● **Activity**:
Only the pictures should be left out; repeat the rest of the data exactly.

----

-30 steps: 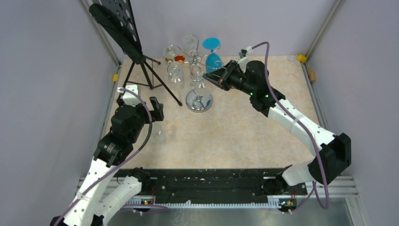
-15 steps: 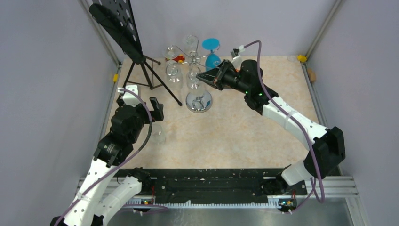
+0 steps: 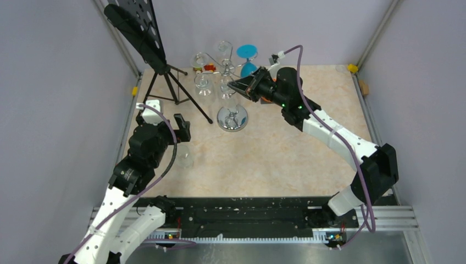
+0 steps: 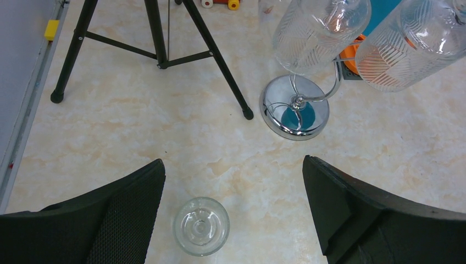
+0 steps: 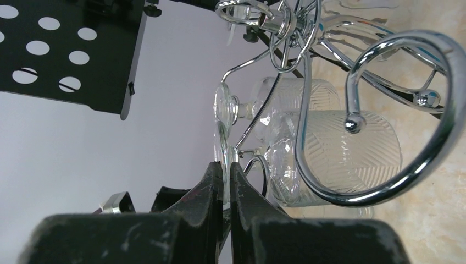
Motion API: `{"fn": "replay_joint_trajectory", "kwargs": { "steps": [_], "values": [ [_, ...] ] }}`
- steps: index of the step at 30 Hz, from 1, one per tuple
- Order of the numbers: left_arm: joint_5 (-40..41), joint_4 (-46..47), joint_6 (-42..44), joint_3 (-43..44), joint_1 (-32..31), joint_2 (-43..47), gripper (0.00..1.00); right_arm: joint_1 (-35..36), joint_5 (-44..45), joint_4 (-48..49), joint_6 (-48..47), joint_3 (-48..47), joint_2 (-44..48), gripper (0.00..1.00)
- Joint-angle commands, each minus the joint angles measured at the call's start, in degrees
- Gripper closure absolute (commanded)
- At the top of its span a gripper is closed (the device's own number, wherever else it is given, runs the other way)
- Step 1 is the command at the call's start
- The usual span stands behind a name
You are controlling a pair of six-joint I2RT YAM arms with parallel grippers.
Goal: Take the wine glass off the wine glass rack
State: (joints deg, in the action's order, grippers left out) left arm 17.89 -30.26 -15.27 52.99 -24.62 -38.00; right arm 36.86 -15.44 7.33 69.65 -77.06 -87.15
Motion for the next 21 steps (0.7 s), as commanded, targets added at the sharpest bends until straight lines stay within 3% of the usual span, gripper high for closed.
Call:
{"fn": "replay_joint_trajectory", "kwargs": {
  "steps": [1,21],
  "values": [
    [0.8,2.6,0.6,-0.6,0.3,0.6,0.02,0.8,2.8,2.4,-0.2,-3.7,0.4,1.0],
    [0.4,2.6,0.7,-0.6,0.3,0.7,0.02,0.8,12.9,6.3,3.0,2.4,5.7,1.0]
  ]
}}
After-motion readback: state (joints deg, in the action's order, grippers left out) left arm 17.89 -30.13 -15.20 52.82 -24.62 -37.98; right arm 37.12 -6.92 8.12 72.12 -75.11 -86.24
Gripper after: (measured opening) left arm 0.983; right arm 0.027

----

● **Written response**:
-30 steps: 
-15 steps: 
+0 steps: 
+0 steps: 
+0 steps: 
Motion API: `{"fn": "replay_joint_trajectory", "kwargs": { "steps": [_], "values": [ [_, ...] ] }}`
- steps: index of the step at 30 Hz, from 1, one per tuple
- Order of the numbers: left_arm: joint_5 (-40..41), joint_4 (-46..47), joint_6 (-42..44), joint_3 (-43..44), joint_1 (-32..31), joint_2 (-43..47), gripper (0.00..1.00); right_arm: joint_1 (-35..36), joint_5 (-44..45), joint_4 (-48..49), joint_6 (-48..47), joint_3 (-48..47), joint_2 (-44..48), gripper (0.00..1.00)
- Joint-angle commands, each minus the joint angles measured at the call's start, in degrees
- Gripper closure absolute (commanded)
- At the top of its span a gripper is closed (the device's own number, wherever else it is given, runs the other way)
- Step 1 is the command at the call's start
- The usual span stands behind a name
You are controlling a pair of six-joint I2RT YAM arms with parallel grippers.
Goal: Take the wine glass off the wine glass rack
State: (joints deg, in the action's order, grippers left out) left arm 17.89 -30.26 -15.27 52.99 -24.62 -38.00; right arm 36.86 -15.44 7.33 69.65 -77.06 -87.15
Motion for the next 21 steps (0.7 s), as commanded, targets added at the sharpest bends until straight lines stay within 3% of the usual span, gripper high for closed.
Call:
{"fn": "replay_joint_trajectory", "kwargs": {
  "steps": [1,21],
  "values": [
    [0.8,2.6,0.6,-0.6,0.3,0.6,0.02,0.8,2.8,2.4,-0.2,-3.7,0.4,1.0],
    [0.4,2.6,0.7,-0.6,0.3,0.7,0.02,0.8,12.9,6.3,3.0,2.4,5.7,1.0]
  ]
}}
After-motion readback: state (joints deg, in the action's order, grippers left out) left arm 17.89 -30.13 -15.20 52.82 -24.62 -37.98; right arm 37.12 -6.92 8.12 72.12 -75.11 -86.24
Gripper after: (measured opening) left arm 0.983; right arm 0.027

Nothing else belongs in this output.